What happens if I repeatedly alternately normalize the rows and columns of a matrix?

Question

Here is an algorithm:

input matrix M

(in-place)

divide each row of M by its norm

divide each column of M by its norm

repeat

What will M look like after this has been repeated many times? Can we say anything about what this process does?

A square $n\times n$ matrix with all entries $1$ will stabilize after the first Row normalization to the square matrix with all entries $\frac{1}{\sqrt{n}}$. — Justin Benfield, Commented Apr 14, 2016 at 2:27
@JustinBenfield That is not unit in the Euclidean norm. Did you mean $n^{-1/2} $? — Ian, Commented Apr 14, 2016 at 2:29
@Ian Unless I am mistaken, the OP intends for each row to be normalized by its norm (as a vector).
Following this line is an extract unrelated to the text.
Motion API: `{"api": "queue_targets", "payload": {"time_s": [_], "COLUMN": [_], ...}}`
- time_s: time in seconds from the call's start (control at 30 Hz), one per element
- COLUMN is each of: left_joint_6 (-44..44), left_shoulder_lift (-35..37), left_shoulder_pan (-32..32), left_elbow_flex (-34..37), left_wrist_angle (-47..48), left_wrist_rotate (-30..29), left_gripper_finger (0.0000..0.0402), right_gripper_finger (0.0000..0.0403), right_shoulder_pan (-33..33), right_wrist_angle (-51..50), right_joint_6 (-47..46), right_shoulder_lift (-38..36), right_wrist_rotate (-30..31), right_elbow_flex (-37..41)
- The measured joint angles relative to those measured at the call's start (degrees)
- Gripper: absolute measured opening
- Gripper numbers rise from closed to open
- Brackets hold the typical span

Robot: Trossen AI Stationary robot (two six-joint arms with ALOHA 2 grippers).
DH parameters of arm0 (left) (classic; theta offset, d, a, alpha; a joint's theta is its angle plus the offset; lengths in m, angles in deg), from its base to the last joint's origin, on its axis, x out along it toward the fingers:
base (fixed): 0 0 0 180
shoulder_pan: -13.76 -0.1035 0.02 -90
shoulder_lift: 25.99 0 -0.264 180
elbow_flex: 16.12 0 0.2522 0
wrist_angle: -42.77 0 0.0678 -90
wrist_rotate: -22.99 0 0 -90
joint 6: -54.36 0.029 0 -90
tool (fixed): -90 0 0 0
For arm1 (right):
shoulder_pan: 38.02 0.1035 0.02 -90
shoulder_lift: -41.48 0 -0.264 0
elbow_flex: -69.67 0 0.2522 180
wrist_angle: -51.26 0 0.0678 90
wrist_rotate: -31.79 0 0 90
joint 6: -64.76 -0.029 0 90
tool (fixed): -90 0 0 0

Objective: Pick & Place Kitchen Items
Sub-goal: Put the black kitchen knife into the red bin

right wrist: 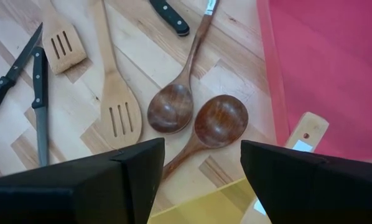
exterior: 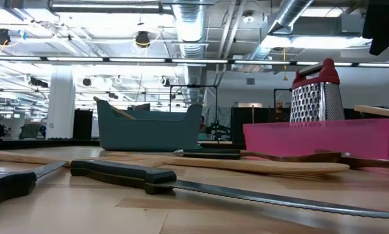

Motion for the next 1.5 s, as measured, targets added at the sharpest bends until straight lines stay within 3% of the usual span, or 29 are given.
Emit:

Edit: nvm, I see the issue, fixed. — Justin Benfield, Commented Apr 14, 2016 at 2:31
The wording is ambiguous. "its" could also refer to the matrix and its norm. — mvw, Commented Apr 14, 2016 at 2:34
You could square each entry; then divide each row and column by its sum instead. — Empy2, Commented Apr 14, 2016 at 3:15

user1551 · Accepted Answer · 2016-04-14 14:16:31Z

Here is a partial answer:

The sign of each entry is perserved under normalisation. So, we may assume without loss of generality that $M$ is entrywise nonnegative.
Therefore, if $A_k$ is the entrywise square of the $k$-th iterate $M_k$, then the iterates $A_k$s are normalised by row sums and column sums, rather than the norms of the rows and columns. I think it is easier to work with $\{A_k\}$ than with $\{M_k\}$.
Thus $A_k$ is row stochastic when $k$ is odd, or column stochastic when $n\ge2$ is even. Without loss of generality, assume that $A_0$ (the entrywise square of the initial $M$) is also column stochastic.
Clearly, $A$ is a fixed point if and only if it is doubly stochastic. (In other words, in the original setting, $M$ is a fixed point if and only if it is the Hadamard product of a $\{-1,1\}$-binary matrix and an entrywise square root of a doubly stochastic matrix. Also, as the set of all row or column stochastic matrices is bounded, each of $\{A_k\}_{k\ge0},\ \{A_{2k}\}_{k\ge0}$ and $\{A_{2k+1}\}_{k\ge0}$ always has a convergent subsequence.
This iterative procedure of alternating normalisation by row sums and column sums is known as Sinkhorn-Knopp algorithm, which is used to determine the "$DAD$ form" in Sinkhorn's theorem. It is known that $\{A_k\}_{k\ge0}$ converges if and only if $A_0$ contains a positive diagonal, i.e. iff for some permutation matrix $P$, all entries of $A_0$ at the positions of the ones in $P$ are positive. See

R. Sinkhorn and P. Knopp (1967), Concerning Nonnegative Matrices and Doubly Stochastic Matrices, Pacific J. Math., 21(2):343-348.
So, $\{A_k\}_{k\ge0}$ may not converge. In fact, cycles can exist. Example: $$ \pmatrix{0&\frac12&0\\ 1&0&1\\ 0&\frac12&0} \rightarrow\pmatrix{0&1&0\\ \frac12&0&\frac12\\ 0&1&0} \rightarrow\pmatrix{0&\frac12&0\\ 1&0&1\\ 0&\frac12&0} $$ (To get an example for $\{M_k\}_{k\ge0}$, just take the entrywise square roots of the above matrices.)
We may also modify the above example to obatin a divergent $\{A_k\}_{k\ge0}$ that contains no cycle. First, consider the following sequence: $$ A_0'=\pmatrix{1&\frac12\\ 0&\frac12} \rightarrow A_1'=\pmatrix{\frac23&\frac13\\ 0&1} \rightarrow A_2'=\pmatrix{1&\frac14\\ 0&\frac34} \rightarrow\cdots . $$ In other words, suppose $$ A_{2k}'=\pmatrix{1&\frac1{2k+2}\\ 0&\frac{2k+1}{2k+2}}, \ A_{2k+1}'=\pmatrix{\frac{2k+2}{2k+3}&\frac1{2k+3}\\ 0&1} $$ for each $k$. Clearly, $A_k'$ converges to $I$, but it never reaches a fixed point or enters any cycle. Now, consider the sequence defined by $$ A_{2k}=\pmatrix{0&\frac12A_{2k}'&0\\ A_{2k}'&0&A_{2k}'\\ 0&\frac12A_{2k}'&0}, \ A_{2k+1}=\pmatrix{0&A_{2k+1}'&0\\ \frac12A_{2k+1}'&0&\frac12A_{2k+1}'\\ 0&A_{2k+1}'&0}. $$ Then $\{A_k\}_{k\ge0}$ is divergent and it contains no cycles.
However, I am not sure if the odd- or even- indexed sequences are always convergent. In all of the above examples, they are. The details in the aforementioned paper or other papers related to the Sinkhorn-Knopp algorithm may be helpful in this regard.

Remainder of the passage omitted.